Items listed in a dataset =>

----

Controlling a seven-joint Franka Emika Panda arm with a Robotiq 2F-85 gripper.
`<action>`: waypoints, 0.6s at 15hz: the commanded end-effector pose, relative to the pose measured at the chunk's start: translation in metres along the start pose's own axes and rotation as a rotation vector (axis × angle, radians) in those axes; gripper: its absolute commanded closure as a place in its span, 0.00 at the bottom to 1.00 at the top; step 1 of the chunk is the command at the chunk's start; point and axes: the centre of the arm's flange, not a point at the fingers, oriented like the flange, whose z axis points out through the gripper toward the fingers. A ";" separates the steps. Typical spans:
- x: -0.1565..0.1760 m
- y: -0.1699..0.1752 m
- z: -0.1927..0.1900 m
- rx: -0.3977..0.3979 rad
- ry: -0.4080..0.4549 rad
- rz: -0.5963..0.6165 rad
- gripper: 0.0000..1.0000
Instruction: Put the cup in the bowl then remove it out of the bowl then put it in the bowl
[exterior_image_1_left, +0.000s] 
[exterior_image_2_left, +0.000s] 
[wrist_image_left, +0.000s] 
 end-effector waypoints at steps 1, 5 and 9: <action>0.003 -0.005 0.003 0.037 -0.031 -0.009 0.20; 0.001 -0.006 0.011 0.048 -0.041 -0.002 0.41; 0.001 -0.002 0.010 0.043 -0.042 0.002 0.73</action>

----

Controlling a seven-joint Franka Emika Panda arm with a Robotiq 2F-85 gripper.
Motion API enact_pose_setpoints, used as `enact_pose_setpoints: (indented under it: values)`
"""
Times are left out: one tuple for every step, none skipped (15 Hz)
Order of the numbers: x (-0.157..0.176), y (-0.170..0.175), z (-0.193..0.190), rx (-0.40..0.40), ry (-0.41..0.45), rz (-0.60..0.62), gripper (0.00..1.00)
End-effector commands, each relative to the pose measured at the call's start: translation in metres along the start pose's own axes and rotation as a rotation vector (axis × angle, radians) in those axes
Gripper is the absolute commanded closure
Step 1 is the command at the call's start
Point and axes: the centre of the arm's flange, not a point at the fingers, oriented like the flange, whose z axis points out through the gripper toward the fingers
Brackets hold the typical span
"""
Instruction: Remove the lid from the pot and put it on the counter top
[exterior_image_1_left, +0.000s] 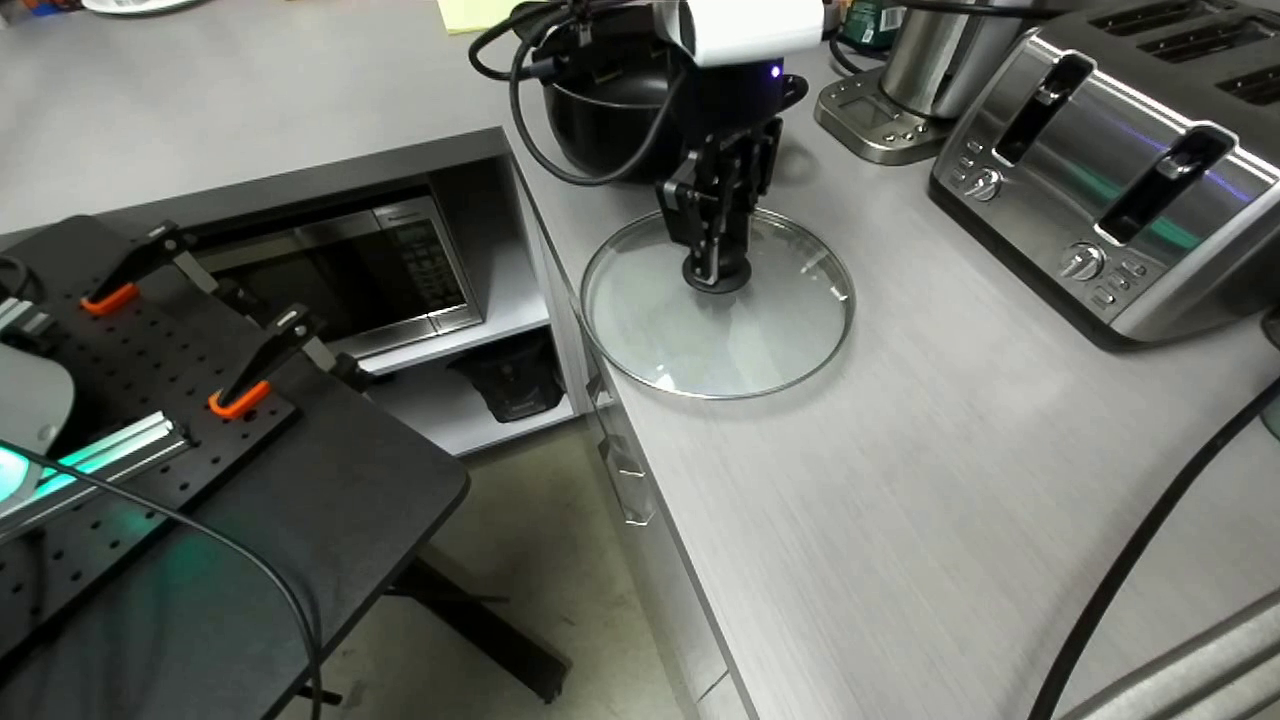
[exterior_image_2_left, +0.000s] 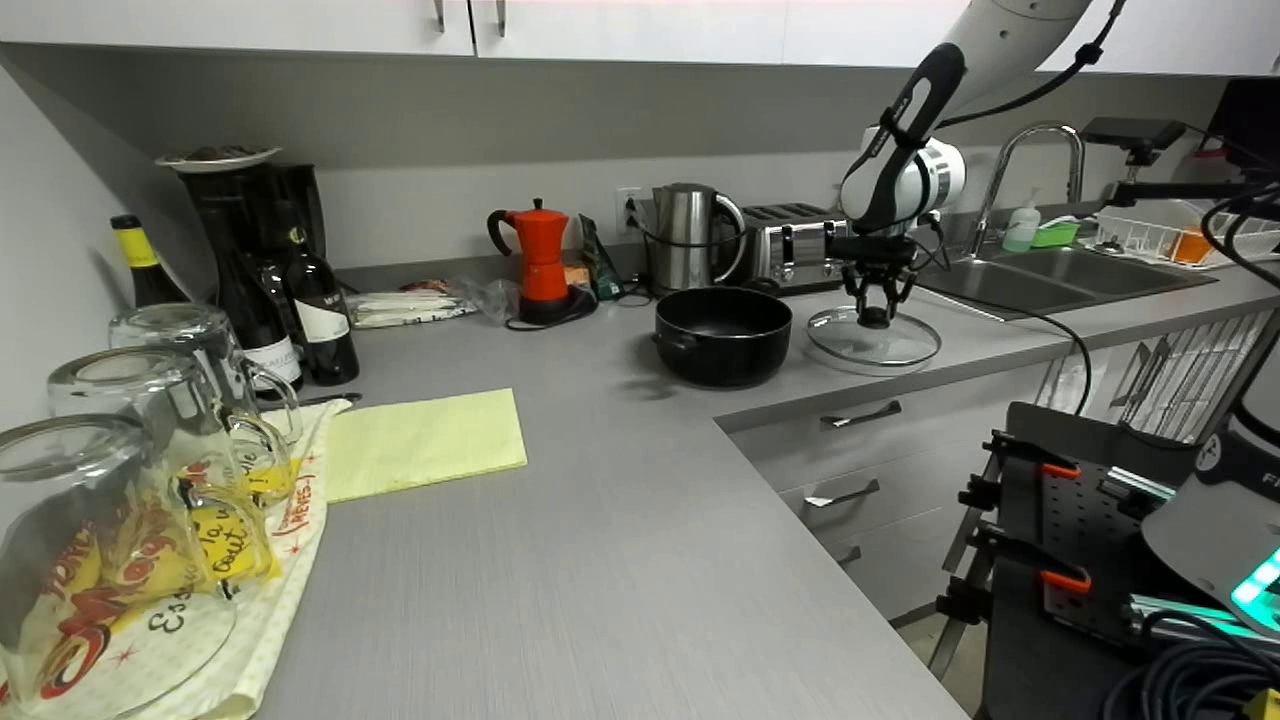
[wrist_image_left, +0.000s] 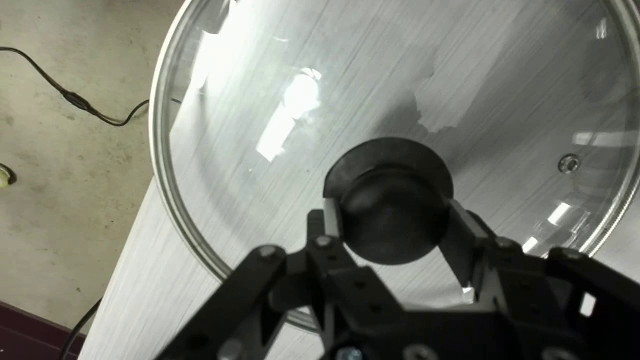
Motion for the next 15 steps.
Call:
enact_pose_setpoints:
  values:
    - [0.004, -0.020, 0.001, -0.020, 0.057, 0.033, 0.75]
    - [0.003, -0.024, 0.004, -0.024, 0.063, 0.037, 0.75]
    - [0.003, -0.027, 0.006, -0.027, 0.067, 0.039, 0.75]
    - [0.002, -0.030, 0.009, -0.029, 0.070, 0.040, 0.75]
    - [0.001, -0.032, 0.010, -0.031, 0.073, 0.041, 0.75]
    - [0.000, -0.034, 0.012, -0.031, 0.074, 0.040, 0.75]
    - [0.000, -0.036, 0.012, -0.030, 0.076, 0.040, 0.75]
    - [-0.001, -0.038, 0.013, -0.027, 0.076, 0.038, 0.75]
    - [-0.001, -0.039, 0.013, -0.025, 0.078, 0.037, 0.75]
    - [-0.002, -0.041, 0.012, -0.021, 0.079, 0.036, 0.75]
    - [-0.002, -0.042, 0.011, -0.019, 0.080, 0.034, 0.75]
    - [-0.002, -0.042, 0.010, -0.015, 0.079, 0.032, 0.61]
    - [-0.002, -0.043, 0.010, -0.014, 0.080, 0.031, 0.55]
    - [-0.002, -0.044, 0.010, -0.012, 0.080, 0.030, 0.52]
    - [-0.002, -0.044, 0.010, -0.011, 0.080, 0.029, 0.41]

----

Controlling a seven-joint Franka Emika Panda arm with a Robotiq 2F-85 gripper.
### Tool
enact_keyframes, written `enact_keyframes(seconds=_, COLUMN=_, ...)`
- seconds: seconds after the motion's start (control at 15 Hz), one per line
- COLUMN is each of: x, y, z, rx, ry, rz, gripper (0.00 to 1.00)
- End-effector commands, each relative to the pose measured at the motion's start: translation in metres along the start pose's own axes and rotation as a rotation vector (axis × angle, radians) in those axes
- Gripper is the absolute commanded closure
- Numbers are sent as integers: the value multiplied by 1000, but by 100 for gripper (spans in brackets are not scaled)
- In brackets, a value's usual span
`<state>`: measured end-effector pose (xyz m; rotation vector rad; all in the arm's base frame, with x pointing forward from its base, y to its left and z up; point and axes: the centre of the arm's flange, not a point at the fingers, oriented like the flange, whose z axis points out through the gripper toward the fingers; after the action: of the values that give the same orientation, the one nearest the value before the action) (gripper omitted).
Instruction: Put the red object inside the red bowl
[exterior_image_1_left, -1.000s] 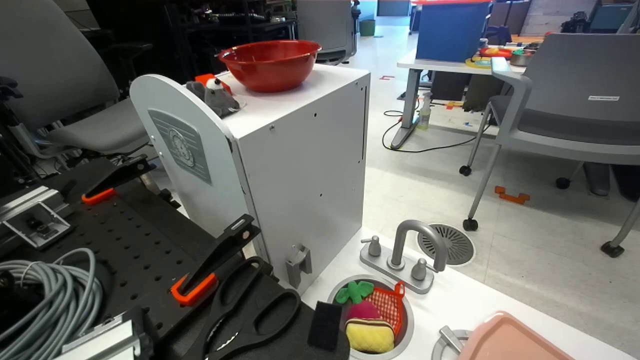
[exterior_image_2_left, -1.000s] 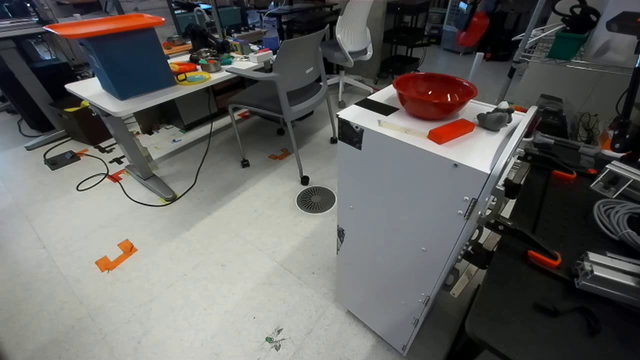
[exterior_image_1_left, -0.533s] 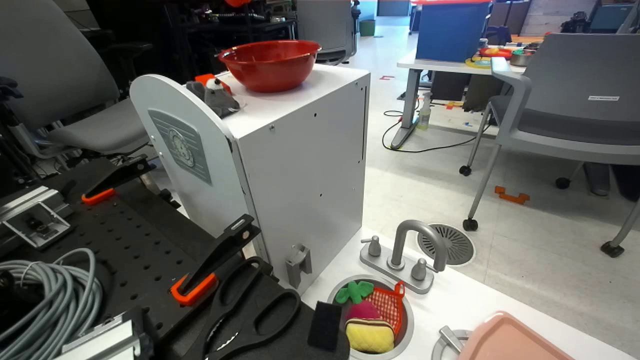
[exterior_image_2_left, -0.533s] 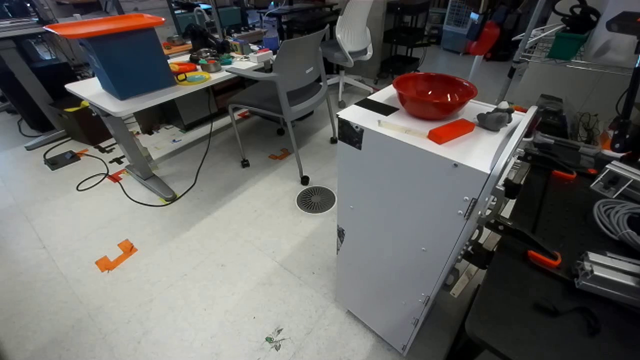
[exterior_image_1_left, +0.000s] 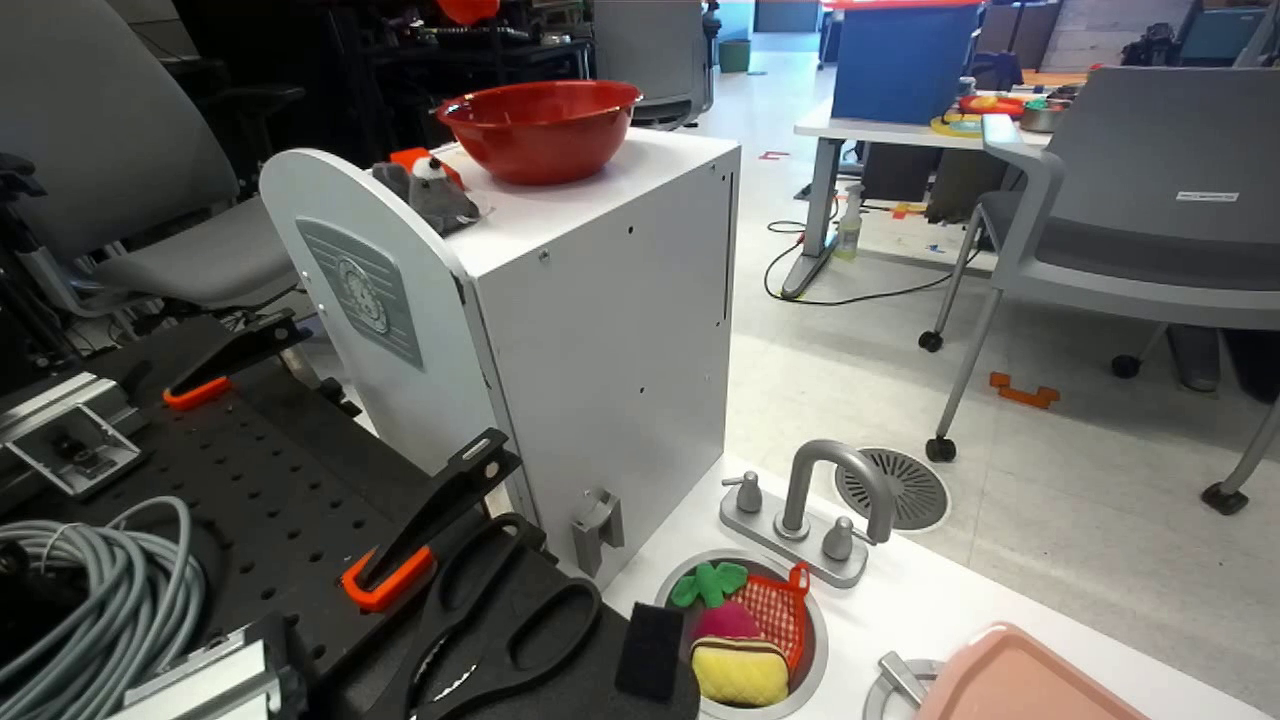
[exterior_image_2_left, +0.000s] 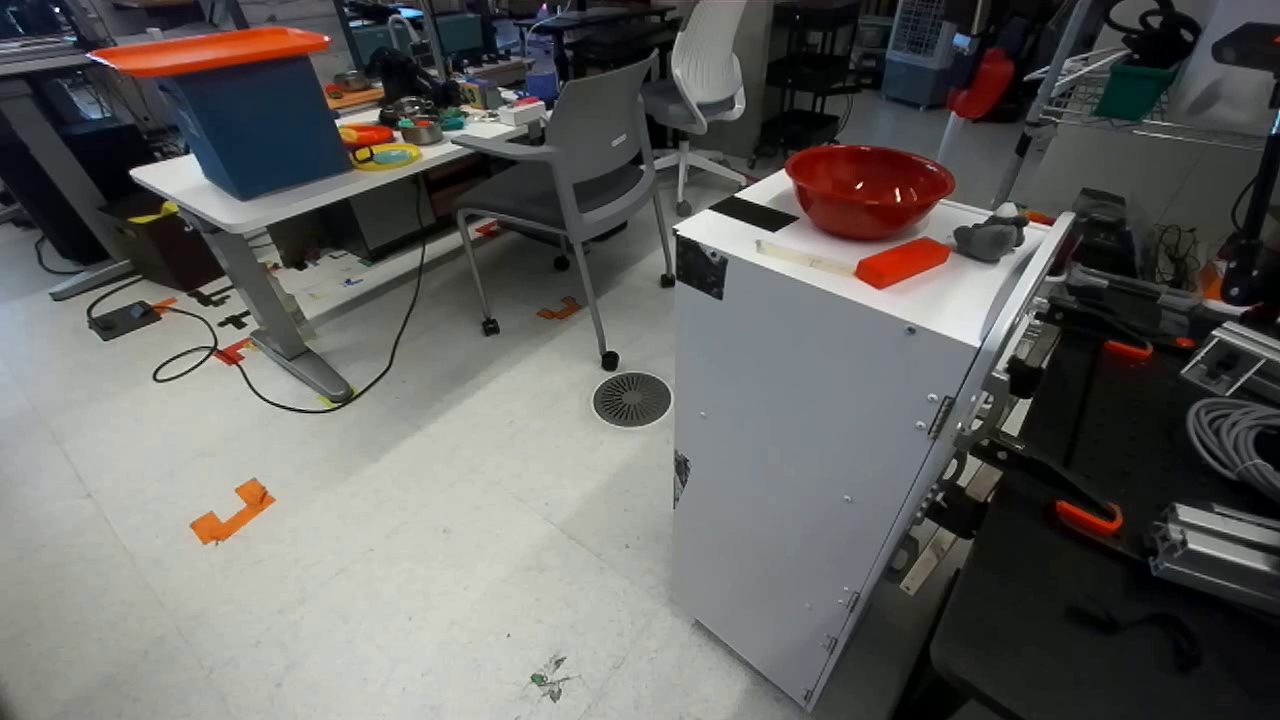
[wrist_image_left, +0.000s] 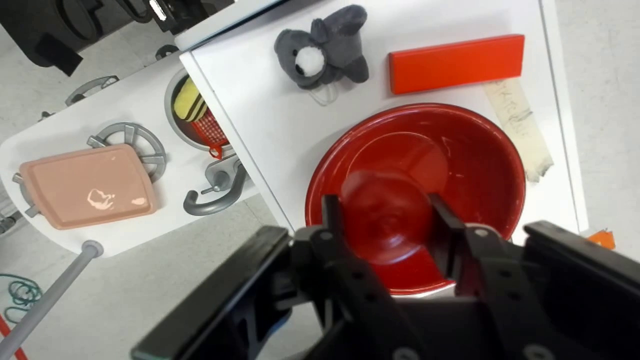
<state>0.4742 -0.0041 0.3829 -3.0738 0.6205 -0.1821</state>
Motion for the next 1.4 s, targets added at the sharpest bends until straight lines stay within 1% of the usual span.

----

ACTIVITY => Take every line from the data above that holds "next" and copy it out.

EXPECTED OUTPUT =>
Motion for the next 15 steps.
Motion for the next 1.4 s, targets added at the sharpest bends until straight lines stay within 1% of the usual span.

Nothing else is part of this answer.